- **What to do**: Report back every line of the entries that contains "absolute", exactly as written.

Records from a collection:

**********

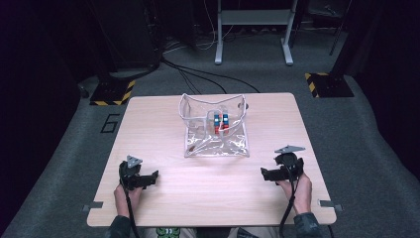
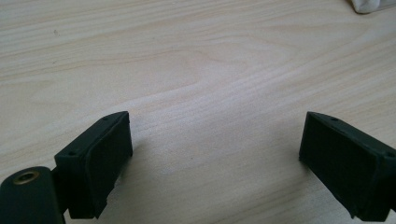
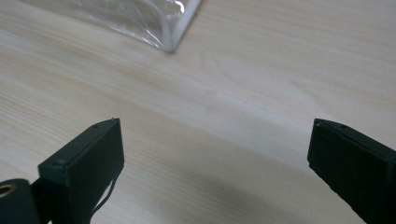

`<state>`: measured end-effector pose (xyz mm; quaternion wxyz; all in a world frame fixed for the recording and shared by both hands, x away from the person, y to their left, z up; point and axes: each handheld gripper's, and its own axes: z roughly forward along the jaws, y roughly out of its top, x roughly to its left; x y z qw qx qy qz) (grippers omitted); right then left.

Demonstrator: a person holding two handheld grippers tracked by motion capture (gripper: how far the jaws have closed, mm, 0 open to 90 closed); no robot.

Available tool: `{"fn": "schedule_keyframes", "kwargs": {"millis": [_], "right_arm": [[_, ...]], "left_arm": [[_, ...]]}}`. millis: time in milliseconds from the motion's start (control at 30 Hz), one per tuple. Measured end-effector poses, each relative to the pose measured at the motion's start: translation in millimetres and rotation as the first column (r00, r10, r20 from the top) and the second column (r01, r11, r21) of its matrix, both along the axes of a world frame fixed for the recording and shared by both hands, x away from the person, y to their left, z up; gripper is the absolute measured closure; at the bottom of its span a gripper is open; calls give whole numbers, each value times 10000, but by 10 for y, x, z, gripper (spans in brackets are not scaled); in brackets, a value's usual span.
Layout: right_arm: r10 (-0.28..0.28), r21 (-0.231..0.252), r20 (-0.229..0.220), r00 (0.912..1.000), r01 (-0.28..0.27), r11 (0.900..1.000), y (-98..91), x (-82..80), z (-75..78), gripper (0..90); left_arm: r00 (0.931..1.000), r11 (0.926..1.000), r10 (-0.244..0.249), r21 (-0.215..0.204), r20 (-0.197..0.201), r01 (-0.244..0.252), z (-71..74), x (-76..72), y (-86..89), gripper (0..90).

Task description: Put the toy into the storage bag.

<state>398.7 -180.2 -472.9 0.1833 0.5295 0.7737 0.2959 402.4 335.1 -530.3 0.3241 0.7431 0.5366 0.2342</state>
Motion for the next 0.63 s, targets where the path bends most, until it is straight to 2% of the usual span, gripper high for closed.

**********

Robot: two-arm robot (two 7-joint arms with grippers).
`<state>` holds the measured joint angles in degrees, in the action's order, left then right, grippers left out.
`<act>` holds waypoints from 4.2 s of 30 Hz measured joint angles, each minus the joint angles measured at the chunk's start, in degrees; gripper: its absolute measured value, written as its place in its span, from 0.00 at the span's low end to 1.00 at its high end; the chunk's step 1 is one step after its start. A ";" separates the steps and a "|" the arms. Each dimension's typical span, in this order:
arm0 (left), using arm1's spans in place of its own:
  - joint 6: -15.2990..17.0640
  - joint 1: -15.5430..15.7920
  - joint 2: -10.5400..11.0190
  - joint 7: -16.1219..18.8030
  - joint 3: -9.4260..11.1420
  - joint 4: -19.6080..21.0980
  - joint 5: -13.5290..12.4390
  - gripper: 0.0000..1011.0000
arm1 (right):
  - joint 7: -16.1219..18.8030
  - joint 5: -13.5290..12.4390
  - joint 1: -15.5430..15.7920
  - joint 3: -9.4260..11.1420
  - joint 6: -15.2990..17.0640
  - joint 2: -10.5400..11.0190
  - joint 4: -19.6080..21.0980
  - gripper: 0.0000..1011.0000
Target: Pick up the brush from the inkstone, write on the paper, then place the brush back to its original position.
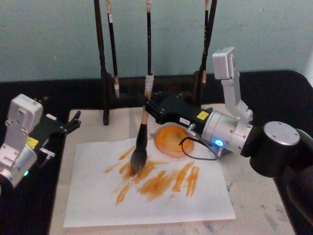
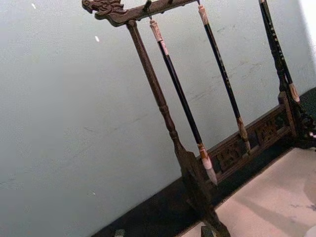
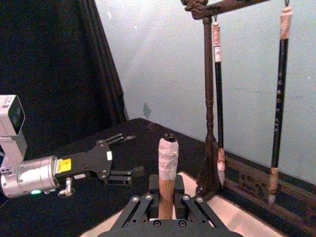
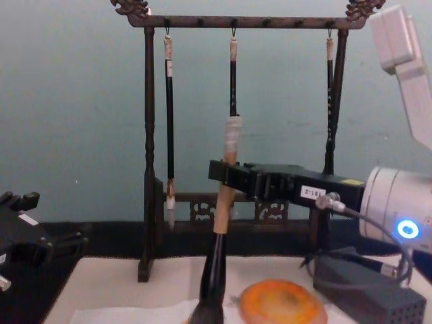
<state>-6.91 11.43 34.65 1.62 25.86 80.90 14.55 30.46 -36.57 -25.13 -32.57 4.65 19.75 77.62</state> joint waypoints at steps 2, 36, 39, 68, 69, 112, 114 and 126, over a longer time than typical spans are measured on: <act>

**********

- **Expected answer**:
Available tool: `{"fn": "schedule_keyframes", "kwargs": {"millis": [_], "right_arm": [[_, ...]], "left_arm": [[_, ...]]}}`. millis: time in milliseconds from the motion's start (control at 30 Hz), one per tuple. Measured end-effector poses, each relative to the pose measured at the motion's start: translation in millimetres and rotation as the first column (r00, r10, r20 from the top) and the second column (r01, r11, r21) of its matrix, both along the axes of a world frame fixed for the recording and shared by both hands, x away from the person, y to their left, z up; gripper is the absolute measured closure; at the bottom of its span a gripper is open; calls give whole numbers, each value times 10000, but by 10 for y, x, z, gripper (spans in brackets are not scaled); in brackets, a value's usual span.
`<act>` holds waypoints from 4.2 s of 30 Hz measured joint angles, each minus the joint angles measured at the chunk's start, in degrees; gripper: its absolute measured value, written as its place in its span, from 0.00 at the span's low end to 1.00 at its high end; the chunk's step 1 is one step after its start. A ";" separates the steps and a "|" the arms. Each dimension's typical span, in this order:

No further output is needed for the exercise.